#### What is being asked
Filter the data for "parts" and copy matching lines.

»»

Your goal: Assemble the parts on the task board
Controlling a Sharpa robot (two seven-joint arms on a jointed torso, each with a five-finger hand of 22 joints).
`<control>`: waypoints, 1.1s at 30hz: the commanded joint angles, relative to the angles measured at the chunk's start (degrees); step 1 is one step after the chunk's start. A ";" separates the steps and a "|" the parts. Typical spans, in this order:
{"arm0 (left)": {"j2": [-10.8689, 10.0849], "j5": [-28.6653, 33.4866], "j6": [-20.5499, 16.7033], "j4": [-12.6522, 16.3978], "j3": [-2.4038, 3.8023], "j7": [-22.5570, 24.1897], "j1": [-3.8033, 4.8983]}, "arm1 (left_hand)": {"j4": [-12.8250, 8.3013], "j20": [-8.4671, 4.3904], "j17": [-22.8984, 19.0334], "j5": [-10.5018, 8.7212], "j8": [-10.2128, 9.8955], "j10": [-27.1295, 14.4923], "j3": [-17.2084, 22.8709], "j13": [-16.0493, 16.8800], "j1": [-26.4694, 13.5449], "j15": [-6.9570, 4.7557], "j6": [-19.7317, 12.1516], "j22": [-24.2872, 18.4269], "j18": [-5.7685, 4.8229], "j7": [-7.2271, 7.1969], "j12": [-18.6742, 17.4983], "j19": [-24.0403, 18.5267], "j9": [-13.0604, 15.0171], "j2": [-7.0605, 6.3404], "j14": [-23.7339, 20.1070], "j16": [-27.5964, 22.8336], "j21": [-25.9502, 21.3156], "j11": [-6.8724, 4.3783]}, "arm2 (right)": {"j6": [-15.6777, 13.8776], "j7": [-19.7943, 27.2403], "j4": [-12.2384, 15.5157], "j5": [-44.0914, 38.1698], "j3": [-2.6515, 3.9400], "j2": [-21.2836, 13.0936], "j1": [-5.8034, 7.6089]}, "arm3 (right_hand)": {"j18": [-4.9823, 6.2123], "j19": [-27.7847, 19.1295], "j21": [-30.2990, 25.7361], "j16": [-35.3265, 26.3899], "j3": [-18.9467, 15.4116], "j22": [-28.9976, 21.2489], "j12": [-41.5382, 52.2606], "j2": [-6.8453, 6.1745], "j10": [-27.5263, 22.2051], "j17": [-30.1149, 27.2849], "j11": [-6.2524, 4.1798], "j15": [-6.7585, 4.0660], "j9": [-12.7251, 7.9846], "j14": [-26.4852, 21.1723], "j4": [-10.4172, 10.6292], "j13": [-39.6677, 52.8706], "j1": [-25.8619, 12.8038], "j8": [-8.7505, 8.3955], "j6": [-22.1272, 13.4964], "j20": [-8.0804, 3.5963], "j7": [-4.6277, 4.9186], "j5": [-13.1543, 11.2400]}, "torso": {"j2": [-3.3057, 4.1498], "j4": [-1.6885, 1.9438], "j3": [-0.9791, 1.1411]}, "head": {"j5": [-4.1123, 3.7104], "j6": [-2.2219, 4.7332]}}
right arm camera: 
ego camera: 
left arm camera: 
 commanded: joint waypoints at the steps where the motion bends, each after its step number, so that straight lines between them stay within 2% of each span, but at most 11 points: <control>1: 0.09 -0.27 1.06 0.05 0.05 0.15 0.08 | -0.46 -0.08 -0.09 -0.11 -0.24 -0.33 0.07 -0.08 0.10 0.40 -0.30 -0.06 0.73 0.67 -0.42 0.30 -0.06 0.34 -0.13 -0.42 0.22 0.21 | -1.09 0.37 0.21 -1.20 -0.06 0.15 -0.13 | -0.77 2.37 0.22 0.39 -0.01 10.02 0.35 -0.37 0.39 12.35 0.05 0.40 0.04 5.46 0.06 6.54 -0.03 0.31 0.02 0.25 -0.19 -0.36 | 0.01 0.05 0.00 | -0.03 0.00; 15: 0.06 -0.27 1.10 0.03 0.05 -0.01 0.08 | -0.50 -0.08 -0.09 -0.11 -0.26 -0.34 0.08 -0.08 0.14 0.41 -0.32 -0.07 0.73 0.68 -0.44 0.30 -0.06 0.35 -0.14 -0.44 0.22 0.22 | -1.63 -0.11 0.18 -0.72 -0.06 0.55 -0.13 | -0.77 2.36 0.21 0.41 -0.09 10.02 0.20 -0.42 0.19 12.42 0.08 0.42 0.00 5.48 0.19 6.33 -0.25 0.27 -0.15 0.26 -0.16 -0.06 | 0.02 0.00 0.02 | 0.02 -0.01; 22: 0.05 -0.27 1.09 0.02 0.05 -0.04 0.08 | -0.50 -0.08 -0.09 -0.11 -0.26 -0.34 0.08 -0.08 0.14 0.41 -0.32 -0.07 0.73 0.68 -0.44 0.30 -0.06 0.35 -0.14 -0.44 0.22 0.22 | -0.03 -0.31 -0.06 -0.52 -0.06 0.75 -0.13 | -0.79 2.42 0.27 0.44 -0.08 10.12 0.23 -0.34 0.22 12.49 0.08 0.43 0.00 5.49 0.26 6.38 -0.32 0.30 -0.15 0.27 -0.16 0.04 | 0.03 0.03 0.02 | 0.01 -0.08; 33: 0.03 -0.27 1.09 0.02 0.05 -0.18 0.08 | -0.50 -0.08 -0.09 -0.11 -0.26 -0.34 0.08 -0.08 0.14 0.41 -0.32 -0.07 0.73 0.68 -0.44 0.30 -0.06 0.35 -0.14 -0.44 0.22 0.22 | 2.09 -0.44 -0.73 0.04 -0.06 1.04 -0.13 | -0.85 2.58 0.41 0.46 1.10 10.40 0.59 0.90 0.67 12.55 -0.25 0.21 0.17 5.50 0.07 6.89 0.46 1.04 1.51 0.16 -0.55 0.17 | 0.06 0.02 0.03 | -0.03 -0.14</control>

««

#### Result of this task
Your goal: Assemble the parts on the task board
`<control>`: waypoints, 1.1s at 30hz: the commanded joint angles, relative to the angles measured at the chunk's start (degrees); step 1 is one step after the chunk's start. A ";" separates the steps and a "|" the parts. Typical spans, in this order:

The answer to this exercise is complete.